*** Material for this exercise ***

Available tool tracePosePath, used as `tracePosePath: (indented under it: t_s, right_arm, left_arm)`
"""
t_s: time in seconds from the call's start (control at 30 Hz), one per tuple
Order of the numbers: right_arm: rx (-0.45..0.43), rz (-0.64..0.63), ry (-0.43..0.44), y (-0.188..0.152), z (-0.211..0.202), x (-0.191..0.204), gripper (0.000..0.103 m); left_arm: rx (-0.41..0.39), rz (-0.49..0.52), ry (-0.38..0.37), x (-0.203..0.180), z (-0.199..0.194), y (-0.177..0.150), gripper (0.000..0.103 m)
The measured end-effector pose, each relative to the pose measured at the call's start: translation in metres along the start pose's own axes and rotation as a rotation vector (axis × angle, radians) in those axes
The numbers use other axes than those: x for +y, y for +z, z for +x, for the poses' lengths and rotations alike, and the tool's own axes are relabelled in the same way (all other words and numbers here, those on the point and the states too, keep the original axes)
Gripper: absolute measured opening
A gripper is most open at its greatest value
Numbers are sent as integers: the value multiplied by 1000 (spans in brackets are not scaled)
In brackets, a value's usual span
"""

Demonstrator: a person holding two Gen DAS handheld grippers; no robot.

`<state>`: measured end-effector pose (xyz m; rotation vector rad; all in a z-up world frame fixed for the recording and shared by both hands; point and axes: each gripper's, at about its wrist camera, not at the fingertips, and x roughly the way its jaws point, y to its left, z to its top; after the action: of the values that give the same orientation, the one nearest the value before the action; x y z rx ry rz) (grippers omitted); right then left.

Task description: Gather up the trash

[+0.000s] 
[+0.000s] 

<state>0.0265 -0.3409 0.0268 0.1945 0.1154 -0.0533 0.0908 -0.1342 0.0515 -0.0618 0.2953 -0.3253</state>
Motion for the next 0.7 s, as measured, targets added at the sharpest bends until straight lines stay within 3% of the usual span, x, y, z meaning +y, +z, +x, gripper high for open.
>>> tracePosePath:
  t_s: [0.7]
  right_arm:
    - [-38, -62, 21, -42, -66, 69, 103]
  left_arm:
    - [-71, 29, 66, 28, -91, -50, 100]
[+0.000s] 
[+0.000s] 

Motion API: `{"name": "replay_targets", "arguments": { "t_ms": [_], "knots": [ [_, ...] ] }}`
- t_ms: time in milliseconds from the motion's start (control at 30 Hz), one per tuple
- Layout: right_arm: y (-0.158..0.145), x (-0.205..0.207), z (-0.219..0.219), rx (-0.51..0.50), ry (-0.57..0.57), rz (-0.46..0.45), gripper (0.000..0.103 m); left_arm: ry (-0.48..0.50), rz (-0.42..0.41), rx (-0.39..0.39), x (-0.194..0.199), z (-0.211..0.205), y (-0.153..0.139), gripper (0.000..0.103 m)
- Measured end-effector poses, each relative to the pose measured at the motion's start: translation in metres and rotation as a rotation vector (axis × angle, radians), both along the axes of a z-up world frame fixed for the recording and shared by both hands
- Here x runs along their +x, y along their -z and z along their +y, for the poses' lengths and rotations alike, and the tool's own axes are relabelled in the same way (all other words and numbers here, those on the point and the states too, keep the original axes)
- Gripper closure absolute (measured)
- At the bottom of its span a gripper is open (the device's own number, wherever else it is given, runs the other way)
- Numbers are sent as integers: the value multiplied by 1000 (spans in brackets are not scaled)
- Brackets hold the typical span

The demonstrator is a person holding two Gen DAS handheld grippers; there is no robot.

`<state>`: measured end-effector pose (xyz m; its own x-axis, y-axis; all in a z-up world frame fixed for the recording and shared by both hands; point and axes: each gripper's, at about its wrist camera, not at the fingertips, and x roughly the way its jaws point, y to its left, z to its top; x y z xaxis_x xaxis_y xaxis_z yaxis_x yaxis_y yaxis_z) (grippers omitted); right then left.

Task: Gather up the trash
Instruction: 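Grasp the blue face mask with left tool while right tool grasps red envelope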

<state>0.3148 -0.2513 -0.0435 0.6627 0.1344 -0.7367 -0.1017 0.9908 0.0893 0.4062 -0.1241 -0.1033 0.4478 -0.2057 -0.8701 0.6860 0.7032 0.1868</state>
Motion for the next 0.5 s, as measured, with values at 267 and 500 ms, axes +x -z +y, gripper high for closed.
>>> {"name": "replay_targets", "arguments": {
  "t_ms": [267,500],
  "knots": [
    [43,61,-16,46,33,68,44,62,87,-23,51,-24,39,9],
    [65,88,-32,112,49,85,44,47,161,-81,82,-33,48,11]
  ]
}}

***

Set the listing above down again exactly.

▶ _Answer section_
Available tool tracePosePath, used as `tracePosePath: (indented under it: t_s, right_arm, left_arm)`
"""
t_s: time in seconds from the call's start (control at 30 Hz), one per tuple
Order of the numbers: right_arm: rx (-0.45..0.43), rz (-0.64..0.63), ry (-0.43..0.44), y (-0.188..0.152), z (-0.211..0.202), x (-0.191..0.204), gripper (0.000..0.103 m); left_arm: rx (-0.41..0.39), rz (-0.49..0.52), ry (-0.38..0.37), x (-0.203..0.180), z (-0.199..0.194), y (-0.177..0.150), gripper (0.000..0.103 m)
The measured end-effector pose, each relative to the pose measured at the call's start: translation in metres along the start pose's own axes and rotation as a rotation vector (axis × angle, radians) in those axes
The numbers use other axes than those: x for +y, y for +z, z for +x, for the poses' lengths and rotations alike, and the tool's own axes are relabelled in the same way (all other words and numbers here, those on the point and the states too, keep the original axes)
Gripper: absolute measured opening
A gripper is most open at its greatest value
Numbers are sent as integers: the value multiplied by 1000 (spans in brackets are not scaled)
In brackets, a value's usual span
"""

Demonstrator: a person holding two Gen DAS handheld grippers; no robot.

`<state>`: measured end-effector pose (xyz m; rotation vector rad; all in a z-up world frame fixed for the recording and shared by both hands; point and axes: each gripper's, at about its wrist camera, not at the fingertips, and x roughly the way its jaws point, y to its left, z to its top; after the action: of the values that give the same orientation, the one nearest the value before the action; x y z rx ry rz) (grippers omitted); right then left.

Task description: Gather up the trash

[+0.000s] 
[+0.000s] 

<state>0.0265 -0.3409 0.0268 0.1945 0.1154 -0.0533 0.0908 -0.1342 0.0515 -0.0618 0.2953 -0.3253</state>
Motion for the next 0.7 s, as measured, targets added at the sharpest bends until straight lines stay within 3% of the usual span, x, y, z meaning +y, +z, +x, gripper high for open.
>>> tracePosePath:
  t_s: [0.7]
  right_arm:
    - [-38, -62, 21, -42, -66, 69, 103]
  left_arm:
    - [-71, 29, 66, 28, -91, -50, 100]
[+0.000s] 
[+0.000s] 

Motion API: `{"name": "replay_targets", "arguments": { "t_ms": [_], "knots": [ [_, ...] ] }}`
- t_ms: time in milliseconds from the motion's start (control at 30 Hz), one per tuple
- Layout: right_arm: y (-0.158..0.145), x (-0.205..0.207), z (-0.219..0.219), rx (-0.51..0.50), ry (-0.57..0.57), rz (-0.46..0.45), gripper (0.000..0.103 m); left_arm: ry (-0.48..0.50), rz (-0.42..0.41), rx (-0.39..0.39), x (-0.194..0.199), z (-0.211..0.205), y (-0.153..0.139), gripper (0.000..0.103 m)
- Measured end-effector poses, each relative to the pose measured at the motion's start: translation in metres and rotation as a rotation vector (axis × angle, radians), both along the axes of a z-up world frame fixed for the recording and shared by both hands
- Here x runs along their +x, y along their -z and z along their +y, for the poses' lengths and rotations alike, and the tool's own axes are relabelled in the same way (all other words and numbers here, those on the point and the states too, keep the original axes)
- Gripper closure absolute (measured)
- At the bottom of its span a gripper is open (the device's own number, wherever else it is given, runs the other way)
- Numbers are sent as integers: the value multiplied by 1000 (spans in brackets are not scaled)
- Brackets hold the typical span

The demonstrator is a person holding two Gen DAS handheld grippers; there is no robot.

`<state>`: measured end-effector pose (xyz m; its own x-axis, y-axis; all in a z-up world frame fixed for the recording and shared by both hands; point and axes: each gripper's, at about its wrist camera, not at the fingertips, and x roughly the way its jaws point, y to its left, z to its top; x y z xaxis_x xaxis_y xaxis_z yaxis_x yaxis_y yaxis_z) (grippers omitted); right then left.

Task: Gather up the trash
Instruction: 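Grasp the blue face mask with left tool while right tool grasps red envelope
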
<state>0.3148 -0.2513 -0.0435 0.6627 0.1344 -0.7367 -0.1017 0.9908 0.0893 0.4062 -0.1241 -0.1033 0.4478 -0.2057 -0.8701 0.6860 0.7032 0.1868</state>
Motion for the next 0.5 s, as measured, with values at 267 and 500 ms, axes +x -z +y, gripper high for closed.
>>> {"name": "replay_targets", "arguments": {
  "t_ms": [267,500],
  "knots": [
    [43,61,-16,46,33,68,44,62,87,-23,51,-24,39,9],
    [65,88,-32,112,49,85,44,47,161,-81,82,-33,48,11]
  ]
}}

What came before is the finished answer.